WHAT NEEDS TO BE DONE
Give back the line that contains "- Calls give" and every following line, exactly as they appear, through the end of the data.

SUPPLIED MATERIAL
★ ★ ★ ★ ★ ★ ★
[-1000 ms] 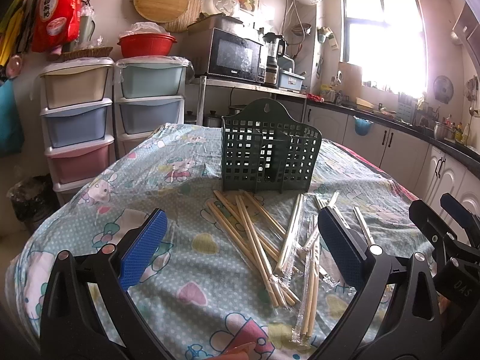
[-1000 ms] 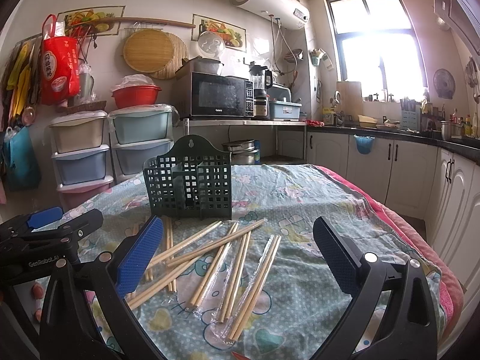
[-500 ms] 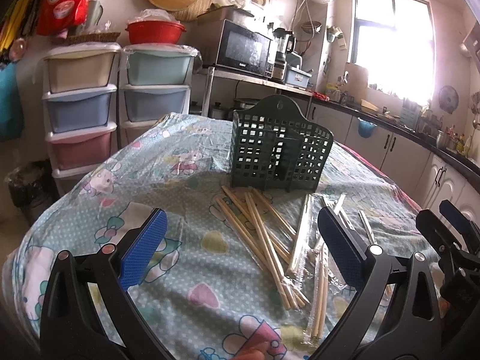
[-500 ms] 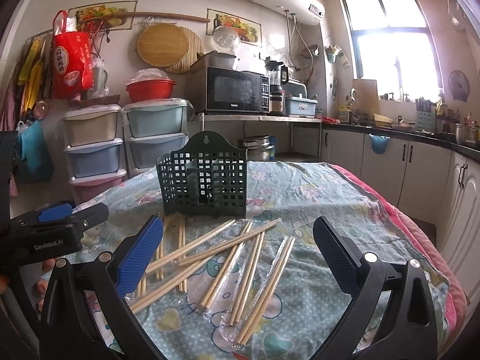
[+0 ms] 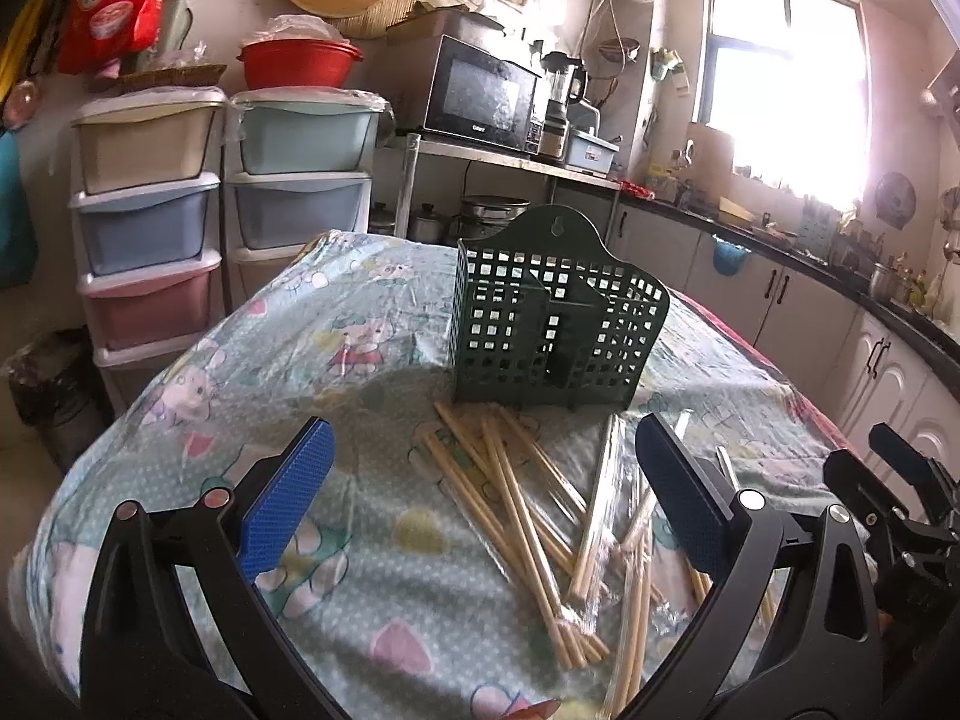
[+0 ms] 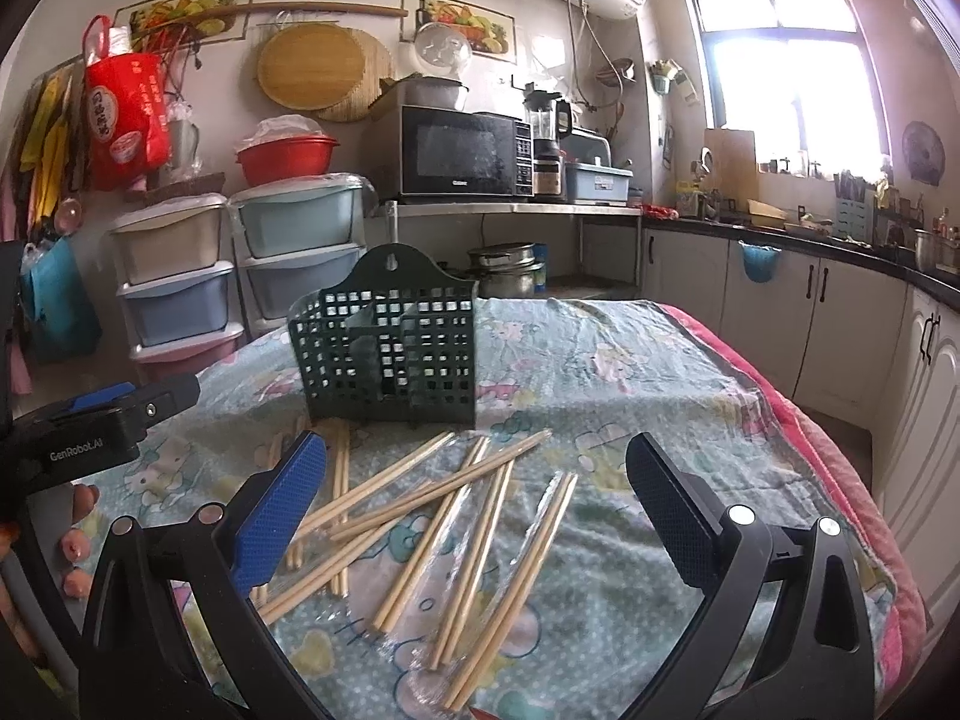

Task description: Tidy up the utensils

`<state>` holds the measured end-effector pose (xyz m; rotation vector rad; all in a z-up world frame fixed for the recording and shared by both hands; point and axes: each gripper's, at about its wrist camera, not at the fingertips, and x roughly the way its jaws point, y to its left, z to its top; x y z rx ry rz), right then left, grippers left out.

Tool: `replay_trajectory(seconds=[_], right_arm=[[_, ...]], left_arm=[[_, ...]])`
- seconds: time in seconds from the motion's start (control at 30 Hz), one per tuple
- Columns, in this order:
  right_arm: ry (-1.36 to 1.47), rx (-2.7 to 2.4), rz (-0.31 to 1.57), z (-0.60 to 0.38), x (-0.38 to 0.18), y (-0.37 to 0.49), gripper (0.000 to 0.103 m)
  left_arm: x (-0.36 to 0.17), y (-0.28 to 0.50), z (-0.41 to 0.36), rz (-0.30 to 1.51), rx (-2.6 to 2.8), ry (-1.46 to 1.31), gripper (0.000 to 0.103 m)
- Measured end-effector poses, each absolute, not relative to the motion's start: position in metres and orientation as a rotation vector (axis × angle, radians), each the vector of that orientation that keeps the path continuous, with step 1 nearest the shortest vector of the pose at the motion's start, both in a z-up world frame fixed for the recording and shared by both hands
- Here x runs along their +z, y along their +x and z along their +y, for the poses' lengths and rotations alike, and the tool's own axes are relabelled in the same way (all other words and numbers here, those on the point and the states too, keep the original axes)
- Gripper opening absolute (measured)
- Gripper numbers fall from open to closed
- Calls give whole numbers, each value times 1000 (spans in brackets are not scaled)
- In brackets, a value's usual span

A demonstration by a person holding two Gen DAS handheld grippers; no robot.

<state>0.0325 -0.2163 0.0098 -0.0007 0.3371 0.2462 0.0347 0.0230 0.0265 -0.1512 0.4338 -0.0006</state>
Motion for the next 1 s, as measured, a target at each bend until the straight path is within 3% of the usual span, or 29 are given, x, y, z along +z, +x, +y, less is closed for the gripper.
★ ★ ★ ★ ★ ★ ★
ANSWER SPACE
- Calls give whole numbers, each value times 1000 (spans in brackets are not scaled)
- In brackets, a value's usual span

A demonstration by a person holding two Gen DAS handheld grippers; no robot.

<state>0.0325 -0.2163 0.0098 -0.0007 0.3371 0.2462 0.0347 0.0230 0.0265 -0.1512 0.4338 -0.0006</state>
Motion for the next 1 s, as measured, a target at each bend until the straight path is within 3% of the usual span, or 29 are given, x, y, z along +z, +x, +y, less is closed for the gripper.

What precedes this is the full answer.